■ Assignment:
After reading the data below, copy out every line that contains the word "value".

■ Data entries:
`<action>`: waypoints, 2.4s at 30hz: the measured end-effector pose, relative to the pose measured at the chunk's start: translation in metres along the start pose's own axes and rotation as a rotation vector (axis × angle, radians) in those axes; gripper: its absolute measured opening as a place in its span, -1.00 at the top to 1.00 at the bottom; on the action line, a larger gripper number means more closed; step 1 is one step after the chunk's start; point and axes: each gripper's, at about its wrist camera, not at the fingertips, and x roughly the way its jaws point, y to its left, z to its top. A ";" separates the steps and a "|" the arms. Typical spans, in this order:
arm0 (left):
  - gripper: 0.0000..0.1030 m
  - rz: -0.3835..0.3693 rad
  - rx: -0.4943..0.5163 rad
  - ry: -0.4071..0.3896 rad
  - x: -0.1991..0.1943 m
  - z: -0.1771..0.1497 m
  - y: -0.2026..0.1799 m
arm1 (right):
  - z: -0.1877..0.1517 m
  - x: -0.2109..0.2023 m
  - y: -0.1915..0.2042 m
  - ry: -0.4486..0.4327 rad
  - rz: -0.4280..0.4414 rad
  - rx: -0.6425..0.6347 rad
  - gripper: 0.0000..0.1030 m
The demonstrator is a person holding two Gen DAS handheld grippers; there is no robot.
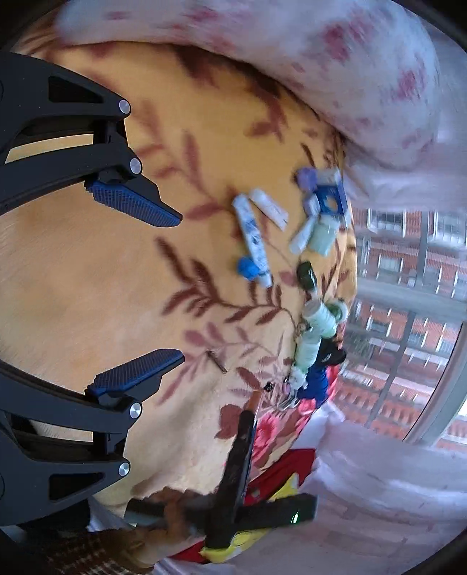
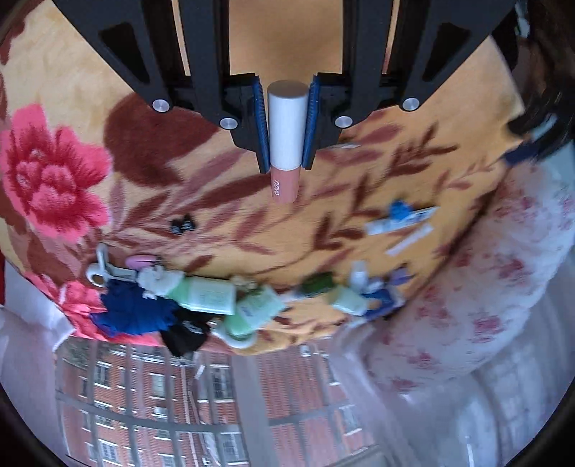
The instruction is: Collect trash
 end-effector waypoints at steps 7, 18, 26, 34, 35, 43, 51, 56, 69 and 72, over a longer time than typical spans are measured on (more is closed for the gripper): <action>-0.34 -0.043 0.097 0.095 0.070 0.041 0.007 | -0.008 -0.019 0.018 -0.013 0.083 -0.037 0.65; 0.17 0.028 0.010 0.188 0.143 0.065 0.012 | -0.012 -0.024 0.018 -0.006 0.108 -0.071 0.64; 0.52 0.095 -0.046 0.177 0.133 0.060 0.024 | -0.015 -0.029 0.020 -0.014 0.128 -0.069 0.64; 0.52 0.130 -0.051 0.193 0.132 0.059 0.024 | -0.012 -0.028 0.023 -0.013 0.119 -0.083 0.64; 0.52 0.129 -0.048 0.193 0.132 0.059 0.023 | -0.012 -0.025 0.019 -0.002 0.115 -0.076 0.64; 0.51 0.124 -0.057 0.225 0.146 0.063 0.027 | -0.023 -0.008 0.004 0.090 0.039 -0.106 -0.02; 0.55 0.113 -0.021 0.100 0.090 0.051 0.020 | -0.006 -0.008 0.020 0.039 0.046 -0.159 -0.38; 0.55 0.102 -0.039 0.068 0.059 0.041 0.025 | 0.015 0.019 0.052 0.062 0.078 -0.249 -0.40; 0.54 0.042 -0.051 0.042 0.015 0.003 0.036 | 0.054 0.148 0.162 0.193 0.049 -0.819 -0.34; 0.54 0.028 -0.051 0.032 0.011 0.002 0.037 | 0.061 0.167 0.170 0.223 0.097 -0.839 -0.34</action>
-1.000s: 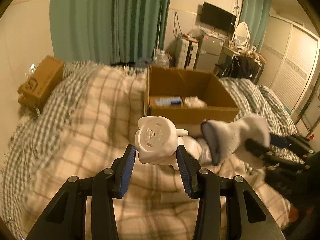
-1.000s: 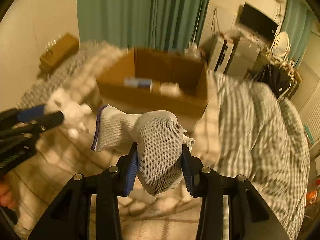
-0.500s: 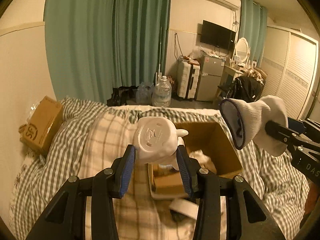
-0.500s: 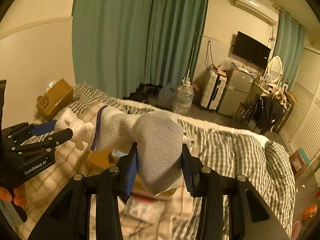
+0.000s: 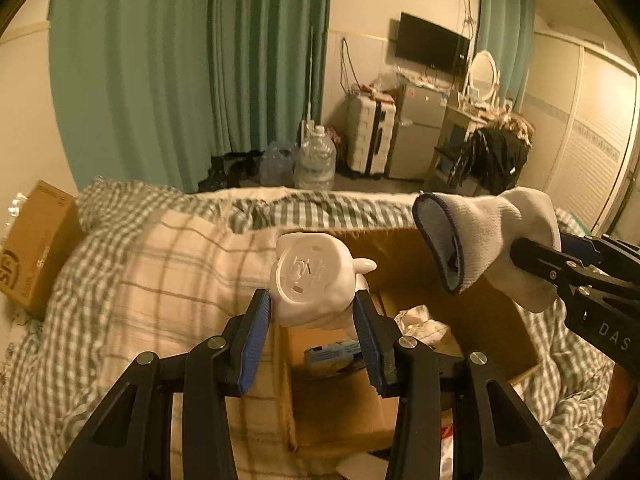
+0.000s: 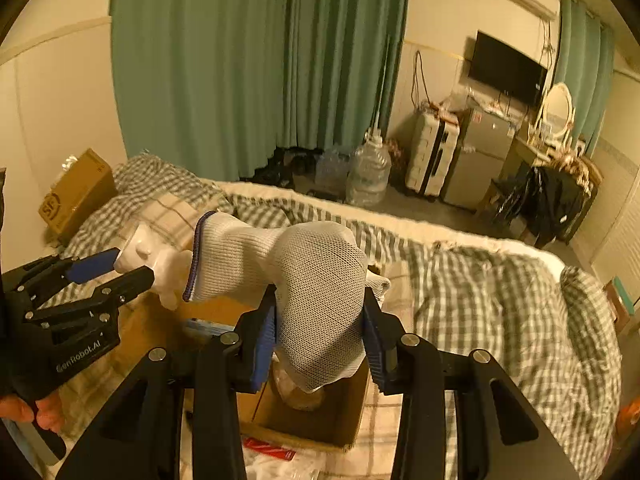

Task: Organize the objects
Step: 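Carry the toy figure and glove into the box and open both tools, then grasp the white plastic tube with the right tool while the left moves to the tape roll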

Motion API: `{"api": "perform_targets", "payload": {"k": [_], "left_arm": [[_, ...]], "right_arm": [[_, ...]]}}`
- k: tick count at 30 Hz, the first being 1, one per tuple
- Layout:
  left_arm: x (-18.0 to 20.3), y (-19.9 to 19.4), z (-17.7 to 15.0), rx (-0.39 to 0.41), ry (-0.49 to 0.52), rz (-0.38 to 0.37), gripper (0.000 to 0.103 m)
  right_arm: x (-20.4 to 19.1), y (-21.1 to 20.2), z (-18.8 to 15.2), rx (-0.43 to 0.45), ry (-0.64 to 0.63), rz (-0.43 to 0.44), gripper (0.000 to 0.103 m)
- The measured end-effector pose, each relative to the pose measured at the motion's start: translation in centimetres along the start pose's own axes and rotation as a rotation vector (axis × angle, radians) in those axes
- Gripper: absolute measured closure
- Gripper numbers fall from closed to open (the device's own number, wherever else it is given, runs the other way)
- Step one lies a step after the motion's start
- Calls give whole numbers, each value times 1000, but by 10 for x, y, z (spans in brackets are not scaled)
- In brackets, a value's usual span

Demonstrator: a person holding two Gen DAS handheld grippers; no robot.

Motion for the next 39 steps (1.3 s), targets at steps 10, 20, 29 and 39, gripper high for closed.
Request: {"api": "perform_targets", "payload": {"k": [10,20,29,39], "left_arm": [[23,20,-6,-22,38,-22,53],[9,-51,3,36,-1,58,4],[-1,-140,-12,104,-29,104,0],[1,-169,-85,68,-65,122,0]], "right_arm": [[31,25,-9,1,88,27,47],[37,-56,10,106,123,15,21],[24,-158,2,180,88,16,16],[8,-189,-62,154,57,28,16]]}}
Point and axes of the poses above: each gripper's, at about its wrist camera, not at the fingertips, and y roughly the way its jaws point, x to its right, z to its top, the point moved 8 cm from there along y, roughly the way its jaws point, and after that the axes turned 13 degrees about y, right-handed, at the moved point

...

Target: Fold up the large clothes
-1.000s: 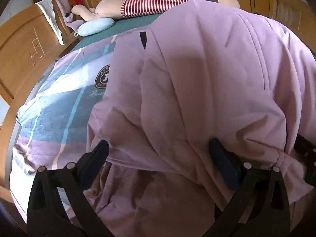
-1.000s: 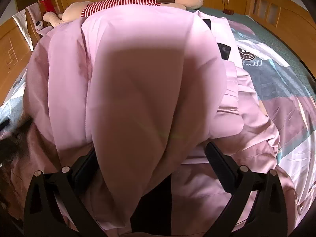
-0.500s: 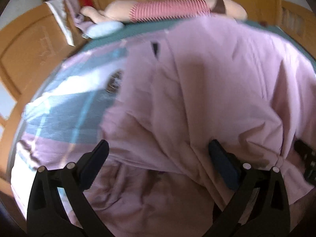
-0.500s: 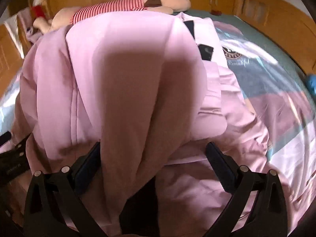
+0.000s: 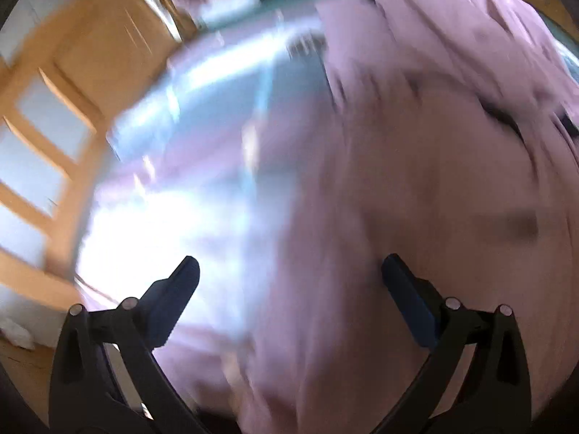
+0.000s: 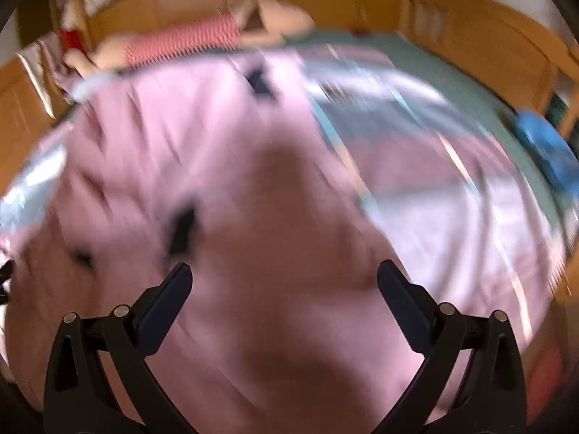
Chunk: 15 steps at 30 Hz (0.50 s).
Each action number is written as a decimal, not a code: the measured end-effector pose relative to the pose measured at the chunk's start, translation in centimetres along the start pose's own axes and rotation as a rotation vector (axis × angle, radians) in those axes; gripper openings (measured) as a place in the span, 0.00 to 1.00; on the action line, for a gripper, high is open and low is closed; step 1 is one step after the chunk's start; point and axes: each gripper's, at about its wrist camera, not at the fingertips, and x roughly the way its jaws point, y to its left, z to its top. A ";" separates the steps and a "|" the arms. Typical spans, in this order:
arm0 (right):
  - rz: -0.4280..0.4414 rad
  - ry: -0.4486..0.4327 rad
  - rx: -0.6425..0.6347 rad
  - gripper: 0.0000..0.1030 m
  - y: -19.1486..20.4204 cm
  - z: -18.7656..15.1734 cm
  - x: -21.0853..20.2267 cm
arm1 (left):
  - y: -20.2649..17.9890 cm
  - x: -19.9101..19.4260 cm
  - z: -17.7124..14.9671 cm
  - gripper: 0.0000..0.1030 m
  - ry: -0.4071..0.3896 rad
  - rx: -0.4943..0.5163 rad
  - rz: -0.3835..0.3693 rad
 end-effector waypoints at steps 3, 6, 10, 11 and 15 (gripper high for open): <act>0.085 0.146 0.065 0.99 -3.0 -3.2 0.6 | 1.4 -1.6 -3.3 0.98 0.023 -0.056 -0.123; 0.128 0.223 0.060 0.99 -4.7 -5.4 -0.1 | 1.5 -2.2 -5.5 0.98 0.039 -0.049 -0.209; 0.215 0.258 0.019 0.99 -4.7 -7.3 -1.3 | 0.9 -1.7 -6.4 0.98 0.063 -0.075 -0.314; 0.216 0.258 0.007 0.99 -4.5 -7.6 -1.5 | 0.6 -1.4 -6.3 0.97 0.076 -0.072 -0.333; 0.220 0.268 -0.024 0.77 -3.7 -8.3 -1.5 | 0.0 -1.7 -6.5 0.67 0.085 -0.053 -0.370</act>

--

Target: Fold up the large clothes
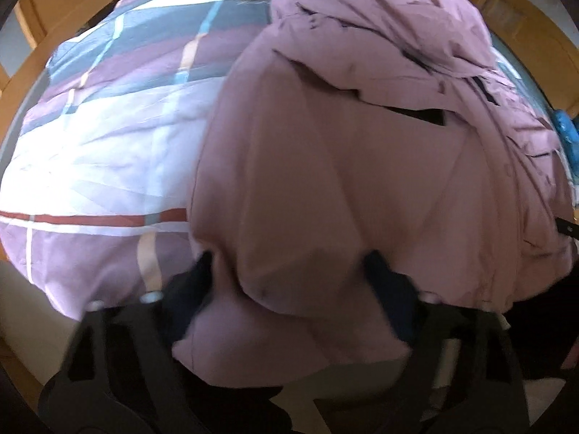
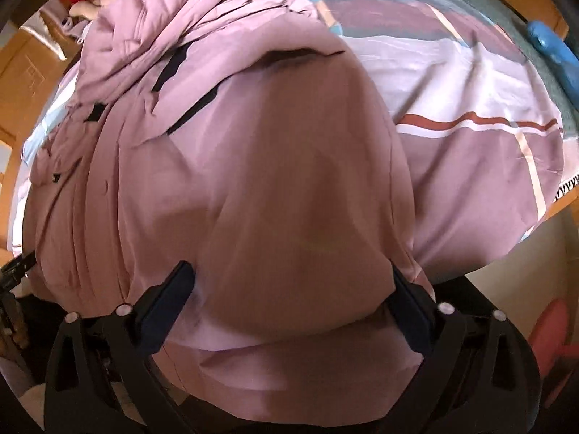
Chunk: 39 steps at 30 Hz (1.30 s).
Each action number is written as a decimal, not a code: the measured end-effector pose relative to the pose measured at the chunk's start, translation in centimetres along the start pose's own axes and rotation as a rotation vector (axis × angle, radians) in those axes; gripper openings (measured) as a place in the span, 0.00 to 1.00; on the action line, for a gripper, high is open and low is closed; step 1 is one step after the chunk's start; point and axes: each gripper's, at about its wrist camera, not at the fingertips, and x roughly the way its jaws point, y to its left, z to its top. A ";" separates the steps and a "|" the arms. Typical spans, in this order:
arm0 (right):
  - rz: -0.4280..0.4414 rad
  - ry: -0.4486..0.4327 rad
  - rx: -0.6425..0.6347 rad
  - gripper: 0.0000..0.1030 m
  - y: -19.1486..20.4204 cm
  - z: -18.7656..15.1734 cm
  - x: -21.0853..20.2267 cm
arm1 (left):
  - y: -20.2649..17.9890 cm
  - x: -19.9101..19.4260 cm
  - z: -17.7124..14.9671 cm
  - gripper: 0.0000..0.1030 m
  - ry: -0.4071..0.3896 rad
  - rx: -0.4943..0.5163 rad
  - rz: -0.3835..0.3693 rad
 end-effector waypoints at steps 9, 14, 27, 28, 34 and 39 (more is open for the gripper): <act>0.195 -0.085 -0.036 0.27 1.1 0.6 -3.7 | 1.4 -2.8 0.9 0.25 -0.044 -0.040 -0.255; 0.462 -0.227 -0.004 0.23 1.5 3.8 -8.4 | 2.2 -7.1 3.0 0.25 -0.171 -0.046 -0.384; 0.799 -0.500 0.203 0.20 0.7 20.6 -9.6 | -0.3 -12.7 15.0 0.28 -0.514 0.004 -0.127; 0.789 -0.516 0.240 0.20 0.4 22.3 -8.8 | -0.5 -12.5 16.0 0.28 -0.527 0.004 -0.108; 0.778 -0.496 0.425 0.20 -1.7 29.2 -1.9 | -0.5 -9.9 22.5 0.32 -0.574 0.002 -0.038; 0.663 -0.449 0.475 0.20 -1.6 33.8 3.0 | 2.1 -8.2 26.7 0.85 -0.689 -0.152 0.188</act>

■ Output for this exercise:
- Calls give whole numbers, each value times 1000, but by 10 for x, y, z (spans in brackets are not scaled)
- In brackets, a value's usual span

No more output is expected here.